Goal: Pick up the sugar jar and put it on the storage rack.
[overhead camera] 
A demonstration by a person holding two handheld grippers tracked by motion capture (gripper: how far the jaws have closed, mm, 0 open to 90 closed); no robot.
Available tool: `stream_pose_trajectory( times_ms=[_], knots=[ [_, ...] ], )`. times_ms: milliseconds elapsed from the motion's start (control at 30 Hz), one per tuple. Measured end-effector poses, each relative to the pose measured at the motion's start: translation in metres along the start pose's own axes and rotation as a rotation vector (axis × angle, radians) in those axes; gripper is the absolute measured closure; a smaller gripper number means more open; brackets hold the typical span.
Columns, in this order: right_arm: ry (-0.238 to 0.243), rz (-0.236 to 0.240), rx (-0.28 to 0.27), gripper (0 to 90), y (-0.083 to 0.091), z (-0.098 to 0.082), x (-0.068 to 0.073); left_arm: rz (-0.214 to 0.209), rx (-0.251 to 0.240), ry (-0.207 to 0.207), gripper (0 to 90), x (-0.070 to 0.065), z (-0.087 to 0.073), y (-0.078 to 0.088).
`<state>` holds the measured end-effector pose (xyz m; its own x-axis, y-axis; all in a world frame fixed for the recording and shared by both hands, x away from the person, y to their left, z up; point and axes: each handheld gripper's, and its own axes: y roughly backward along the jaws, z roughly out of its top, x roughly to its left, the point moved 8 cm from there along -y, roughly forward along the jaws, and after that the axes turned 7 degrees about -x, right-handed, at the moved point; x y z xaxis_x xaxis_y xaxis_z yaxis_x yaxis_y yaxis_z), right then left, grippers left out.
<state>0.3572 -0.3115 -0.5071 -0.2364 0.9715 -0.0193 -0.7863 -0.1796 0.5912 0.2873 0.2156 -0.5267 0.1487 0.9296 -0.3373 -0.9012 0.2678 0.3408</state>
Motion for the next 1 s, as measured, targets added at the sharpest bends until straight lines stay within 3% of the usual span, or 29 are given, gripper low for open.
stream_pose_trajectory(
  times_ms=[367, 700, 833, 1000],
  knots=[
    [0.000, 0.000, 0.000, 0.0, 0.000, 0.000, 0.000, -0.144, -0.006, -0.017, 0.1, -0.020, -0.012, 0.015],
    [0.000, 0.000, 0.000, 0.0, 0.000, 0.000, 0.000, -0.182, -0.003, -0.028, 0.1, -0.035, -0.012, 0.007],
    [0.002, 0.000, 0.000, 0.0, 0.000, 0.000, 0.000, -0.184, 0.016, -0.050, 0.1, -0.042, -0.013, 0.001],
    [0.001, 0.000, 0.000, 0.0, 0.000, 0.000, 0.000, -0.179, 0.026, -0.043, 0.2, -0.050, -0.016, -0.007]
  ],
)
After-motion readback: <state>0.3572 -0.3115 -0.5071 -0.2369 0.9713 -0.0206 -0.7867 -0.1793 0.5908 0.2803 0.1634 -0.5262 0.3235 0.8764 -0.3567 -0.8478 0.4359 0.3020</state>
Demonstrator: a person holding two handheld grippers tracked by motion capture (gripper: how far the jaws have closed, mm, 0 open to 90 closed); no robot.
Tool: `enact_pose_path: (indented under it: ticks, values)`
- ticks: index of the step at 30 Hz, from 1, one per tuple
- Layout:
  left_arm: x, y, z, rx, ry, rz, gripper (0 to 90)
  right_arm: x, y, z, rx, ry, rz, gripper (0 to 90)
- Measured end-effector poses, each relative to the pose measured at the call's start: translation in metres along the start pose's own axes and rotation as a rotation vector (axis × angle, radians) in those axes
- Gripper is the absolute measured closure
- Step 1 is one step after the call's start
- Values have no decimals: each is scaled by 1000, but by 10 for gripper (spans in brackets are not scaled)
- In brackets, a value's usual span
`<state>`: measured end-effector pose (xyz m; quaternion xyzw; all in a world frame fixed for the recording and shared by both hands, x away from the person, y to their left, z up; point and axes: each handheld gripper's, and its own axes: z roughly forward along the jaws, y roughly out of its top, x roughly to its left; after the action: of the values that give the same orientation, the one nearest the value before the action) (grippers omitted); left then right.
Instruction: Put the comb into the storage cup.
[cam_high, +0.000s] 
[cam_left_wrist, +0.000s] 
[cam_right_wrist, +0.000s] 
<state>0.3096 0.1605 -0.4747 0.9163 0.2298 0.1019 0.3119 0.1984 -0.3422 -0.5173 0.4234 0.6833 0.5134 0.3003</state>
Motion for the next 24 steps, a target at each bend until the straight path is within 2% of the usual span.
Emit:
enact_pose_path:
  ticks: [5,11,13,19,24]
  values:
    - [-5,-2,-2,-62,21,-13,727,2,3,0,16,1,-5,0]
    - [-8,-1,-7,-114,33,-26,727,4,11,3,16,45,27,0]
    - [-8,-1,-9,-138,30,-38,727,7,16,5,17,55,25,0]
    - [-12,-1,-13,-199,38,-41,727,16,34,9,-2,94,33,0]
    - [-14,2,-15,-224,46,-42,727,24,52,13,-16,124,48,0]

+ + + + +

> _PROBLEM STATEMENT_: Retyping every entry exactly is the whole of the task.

> _ANSWER TO THE PROBLEM_:
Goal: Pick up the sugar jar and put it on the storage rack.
[overhead camera] 
A demonstration by a person holding two handheld grippers tracked by motion capture (gripper: how far the jaws have closed, mm, 0 open to 90 closed); no robot.
Available tool: `stream_pose_trajectory( times_ms=[_], knots=[ [_, ...] ], )`. times_ms: milliseconds elapsed from the motion's start (control at 30 Hz), one per tuple. Measured end-effector poses, each relative to the pose measured at the motion's start: translation in metres along the start pose's own axes and rotation as a rotation vector (axis × angle, radians) in those axes; gripper is the absolute measured closure; a smaller gripper number means more open; brackets hold the typical span.
Columns, in this order: right_arm: ry (-0.238 to 0.243), rz (-0.236 to 0.240), rx (-0.28 to 0.27), gripper (0 to 90), y (-0.083 to 0.091), z (-0.098 to 0.082), x (-0.068 to 0.073); left_arm: rz (-0.214 to 0.209), rx (-0.251 to 0.240), ry (-0.207 to 0.207), gripper (0 to 90), x (-0.070 to 0.065), z (-0.087 to 0.073), y (-0.078 to 0.088).
`<state>` holds the measured end-effector pose (xyz m; its own x-axis, y-axis; all in a world frame fixed for the recording and shared by both hands, x away from the person, y to their left, z up; point and axes: each handheld gripper's, and its own axes: y roughly backward along the jaws, z roughly out of its top, x roughly to its left, the point moved 8 cm from there along -y, roughly forward along the jaws, and after that the axes turned 7 degrees about -x, right-handed, at the moved point; x y z xaxis_x xaxis_y xaxis_z yaxis_x yaxis_y yaxis_z), right then left, grippers left out.
<state>0.3572 -0.3115 -0.5071 -0.2364 0.9715 -0.0193 -0.7863 -0.1796 0.5912 0.2873 0.2156 -0.5267 0.1487 0.9296 -0.3373 -0.9012 0.2678 0.3408</state>
Motion for the next 1 s, as measured, targets added at the sharpest bends until straight lines stay within 3% of the usual span, or 29 are given, gripper low for open.
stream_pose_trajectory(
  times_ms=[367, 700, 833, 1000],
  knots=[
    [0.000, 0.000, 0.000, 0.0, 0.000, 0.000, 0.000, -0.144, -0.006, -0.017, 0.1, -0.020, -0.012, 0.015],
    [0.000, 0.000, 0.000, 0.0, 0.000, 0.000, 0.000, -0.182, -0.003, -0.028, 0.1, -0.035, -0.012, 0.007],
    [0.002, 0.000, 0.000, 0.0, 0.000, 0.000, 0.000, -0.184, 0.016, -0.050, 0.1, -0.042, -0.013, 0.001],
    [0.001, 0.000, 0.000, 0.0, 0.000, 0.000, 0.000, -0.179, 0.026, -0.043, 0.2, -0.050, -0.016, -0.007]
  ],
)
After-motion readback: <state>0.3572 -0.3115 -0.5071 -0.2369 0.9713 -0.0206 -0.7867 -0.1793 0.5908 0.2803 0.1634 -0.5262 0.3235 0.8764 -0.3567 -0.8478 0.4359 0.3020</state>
Demonstrator: a person holding two handheld grippers tracked by motion capture (gripper: how far the jaws have closed, mm, 0 open to 90 closed); no robot.
Tool: `enact_pose_path: (indented under it: ticks, values)`
- ticks: index of the step at 30 Hz, from 1, one per tuple
- Layout:
  left_arm: x, y, z, rx, ry, rz, gripper (0 to 90)
  right_arm: x, y, z, rx, ry, rz, gripper (0 to 90)
- Measured end-effector poses, each relative to the pose measured at the call's start: translation in metres along the start pose's own axes and rotation as a rotation vector (axis × angle, radians) in those axes
- Gripper is the absolute measured closure
- Step 1 is one step after the call's start
- Values have no decimals: each is scaled by 1000, but by 10 for gripper (spans in brackets are not scaled)
- In brackets, a value's usual span
`<state>`: measured end-effector pose (xyz m; quaternion xyzw; all in a world frame fixed for the recording and shared by both hands, x away from the person, y to their left, z up; point and axes: each handheld gripper's, and its own axes: z roughly forward along the jaws, y roughly out of its top, x roughly to its left; after the action: of the values that give the same orientation, the one nearest the value before the action) (grippers omitted); left then right.
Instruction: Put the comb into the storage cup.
[cam_high, +0.000s] 
[cam_left_wrist, +0.000s] 
[cam_right_wrist, +0.000s] 
<state>0.3096 0.1605 -0.4747 0.9163 0.2298 0.1019 0.3119 0.1984 -0.3422 -0.5173 0.4234 0.6833 0.5134 0.3003</state>
Motion for the next 24 steps, a target at each bend until the straight path is within 2% of the usual span.
Emit:
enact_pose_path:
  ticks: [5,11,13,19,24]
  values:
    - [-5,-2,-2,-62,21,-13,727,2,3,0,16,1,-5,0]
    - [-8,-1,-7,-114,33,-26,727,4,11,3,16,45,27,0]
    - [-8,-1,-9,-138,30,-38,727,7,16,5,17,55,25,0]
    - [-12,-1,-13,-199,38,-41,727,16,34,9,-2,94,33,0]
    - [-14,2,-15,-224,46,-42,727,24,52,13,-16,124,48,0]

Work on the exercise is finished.